> **Task goal**
In the records below, find the line with "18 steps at" and the line with "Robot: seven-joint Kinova"; return exactly those lines and every line between them.

> **Exercise data**

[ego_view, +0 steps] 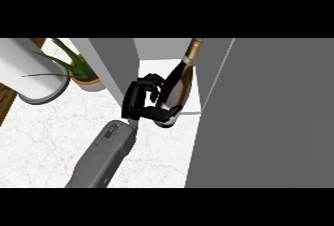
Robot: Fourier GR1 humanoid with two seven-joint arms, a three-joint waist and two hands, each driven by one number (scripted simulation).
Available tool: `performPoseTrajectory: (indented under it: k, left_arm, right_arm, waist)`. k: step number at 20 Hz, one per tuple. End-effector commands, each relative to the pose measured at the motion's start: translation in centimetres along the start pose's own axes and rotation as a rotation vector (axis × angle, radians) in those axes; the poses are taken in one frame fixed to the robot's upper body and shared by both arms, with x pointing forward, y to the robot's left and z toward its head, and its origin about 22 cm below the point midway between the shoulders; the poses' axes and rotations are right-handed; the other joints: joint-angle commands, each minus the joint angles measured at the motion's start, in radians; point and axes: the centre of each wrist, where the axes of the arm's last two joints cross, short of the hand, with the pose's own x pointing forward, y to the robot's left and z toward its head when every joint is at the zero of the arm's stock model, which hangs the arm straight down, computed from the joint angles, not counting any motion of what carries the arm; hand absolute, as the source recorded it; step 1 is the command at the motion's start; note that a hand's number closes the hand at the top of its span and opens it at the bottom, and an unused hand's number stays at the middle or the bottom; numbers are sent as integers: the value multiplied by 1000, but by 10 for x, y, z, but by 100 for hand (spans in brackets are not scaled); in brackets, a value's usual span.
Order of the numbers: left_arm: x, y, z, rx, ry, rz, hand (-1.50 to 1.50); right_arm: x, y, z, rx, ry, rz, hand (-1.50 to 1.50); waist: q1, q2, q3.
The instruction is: Pick up the wine, place it into the cabinet and close the cabinet
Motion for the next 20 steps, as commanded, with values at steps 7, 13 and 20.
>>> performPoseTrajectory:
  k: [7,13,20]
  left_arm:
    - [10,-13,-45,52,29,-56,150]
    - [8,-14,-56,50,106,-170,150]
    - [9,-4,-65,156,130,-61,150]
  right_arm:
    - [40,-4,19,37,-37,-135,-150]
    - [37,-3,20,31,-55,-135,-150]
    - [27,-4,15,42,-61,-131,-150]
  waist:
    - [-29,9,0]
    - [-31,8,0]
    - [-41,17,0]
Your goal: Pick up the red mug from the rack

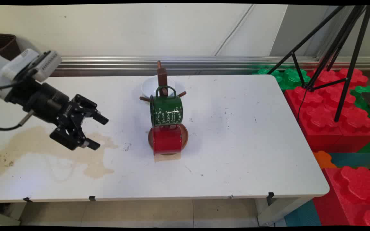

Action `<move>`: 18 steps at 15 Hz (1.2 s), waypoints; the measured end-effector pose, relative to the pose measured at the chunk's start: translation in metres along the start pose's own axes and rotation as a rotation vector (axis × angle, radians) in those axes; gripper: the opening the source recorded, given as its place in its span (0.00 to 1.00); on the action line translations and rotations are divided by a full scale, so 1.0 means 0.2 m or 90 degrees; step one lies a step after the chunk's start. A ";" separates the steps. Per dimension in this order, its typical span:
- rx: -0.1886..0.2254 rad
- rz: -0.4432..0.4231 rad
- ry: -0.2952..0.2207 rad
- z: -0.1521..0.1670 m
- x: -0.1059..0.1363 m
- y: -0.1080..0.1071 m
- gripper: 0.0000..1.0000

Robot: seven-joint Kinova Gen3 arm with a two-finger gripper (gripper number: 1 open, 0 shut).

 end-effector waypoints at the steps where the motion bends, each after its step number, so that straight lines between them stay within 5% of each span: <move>1: 0.000 -0.002 0.002 0.01 -0.01 0.01 1.00; 18: 0.016 -0.035 0.051 0.44 -0.11 0.09 1.00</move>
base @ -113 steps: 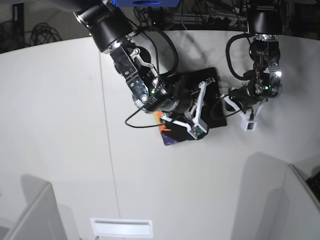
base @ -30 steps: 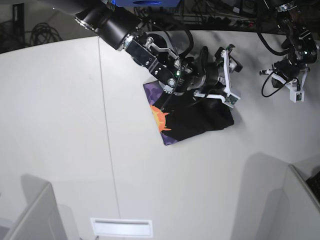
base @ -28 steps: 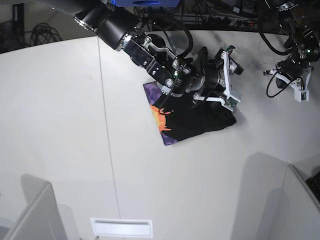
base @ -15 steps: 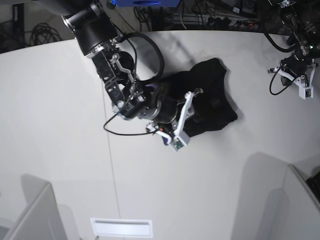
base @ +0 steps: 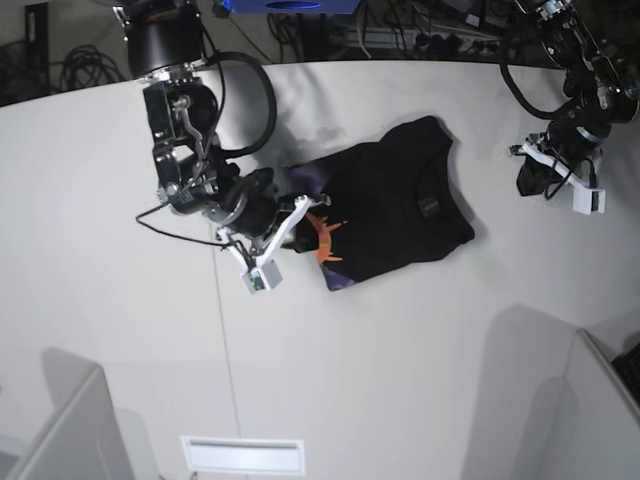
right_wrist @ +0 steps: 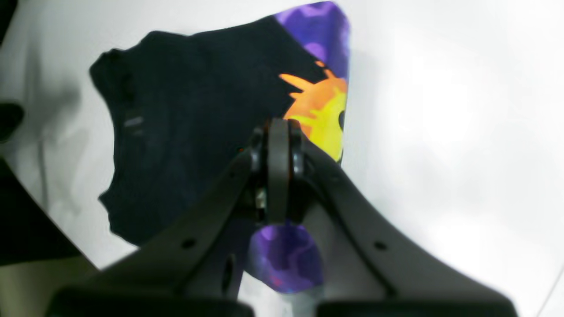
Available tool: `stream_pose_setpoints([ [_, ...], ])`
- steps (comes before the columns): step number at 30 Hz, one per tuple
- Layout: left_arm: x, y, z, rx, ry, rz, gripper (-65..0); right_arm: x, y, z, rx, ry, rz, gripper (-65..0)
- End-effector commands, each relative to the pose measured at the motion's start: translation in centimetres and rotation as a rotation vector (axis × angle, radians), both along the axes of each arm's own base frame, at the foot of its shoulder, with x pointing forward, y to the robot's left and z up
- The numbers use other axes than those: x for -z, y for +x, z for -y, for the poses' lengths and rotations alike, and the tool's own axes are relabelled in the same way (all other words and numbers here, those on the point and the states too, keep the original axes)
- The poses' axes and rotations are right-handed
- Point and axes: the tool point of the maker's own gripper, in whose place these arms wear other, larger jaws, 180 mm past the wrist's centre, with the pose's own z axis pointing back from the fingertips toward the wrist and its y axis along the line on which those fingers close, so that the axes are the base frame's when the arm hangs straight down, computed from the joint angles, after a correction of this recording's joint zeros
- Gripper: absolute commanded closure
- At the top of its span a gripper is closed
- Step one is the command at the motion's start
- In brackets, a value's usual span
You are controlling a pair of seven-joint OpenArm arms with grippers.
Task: Fold the T-shirt properly
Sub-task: 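Flip the bundle over with the right gripper and release it, then grasp the bundle edge with the left gripper and rotate it upright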
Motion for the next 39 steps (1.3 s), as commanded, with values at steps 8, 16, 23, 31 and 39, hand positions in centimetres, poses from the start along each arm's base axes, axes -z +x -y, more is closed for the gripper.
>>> stream_pose_setpoints([
  [8, -0.6, 0.5, 1.7, -0.006, -0.077, 0.054, -46.2, -1.1, 0.7, 1.5, 0.013, -0.022, 0.053, 0.0],
  [16, 1.6, 2.2, 6.5, 0.068, -0.201, 0.02, -64.7, -0.4, 0.6, 2.6, 0.02, -0.049, 0.044, 0.0],
  [23, 4.5, 4.1, 9.1, 0.103, -0.312, -0.049, -64.5, 0.5, 0.6, 6.9, 0.134, -0.067, 0.014, 0.0],
  [31, 5.9, 5.5, 13.3, 0.133, -0.388, -0.06, -64.3, 1.7, -0.2, 13.1, 0.294, -0.095, -0.02, 0.0],
  [39, 6.9, 5.4, 14.0, 0.062, -0.417, -0.129, -46.2, 2.3, -1.2, 17.0, 0.404, -0.109, -0.043, 0.0],
])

> **Answer box**
Action `<move>`: 18 steps at 15 Hz (1.2 s), waypoints; the measured end-effector pose, relative to the pose measured at the chunk's start: translation in metres along the start pose's own axes and rotation as a rotation vector (axis × angle, radians) in those axes; gripper: the opening the source recorded, given as its place in its span (0.00 to 1.00); on the action line translations and rotations are divided by a full scale, so 1.0 means 0.2 m or 90 degrees; step one lies a step after the chunk's start. A ";" separates the steps. Per dimension in this order, its typical span:
- rx: -0.1886..0.2254 rad
- rz: -0.4432..0.4231 rad
- ry: -0.2952..0.2207 rad
- z: -0.1521..0.1670 m
- x: -0.1059..0.1363 m
- y: -0.1080..0.1071 m
- gripper: 0.0000..1.0000

Robot: seven-joint Kinova Gen3 arm with a two-finger gripper (gripper number: 1 open, 0 shut).

There is nothing more to the exercise.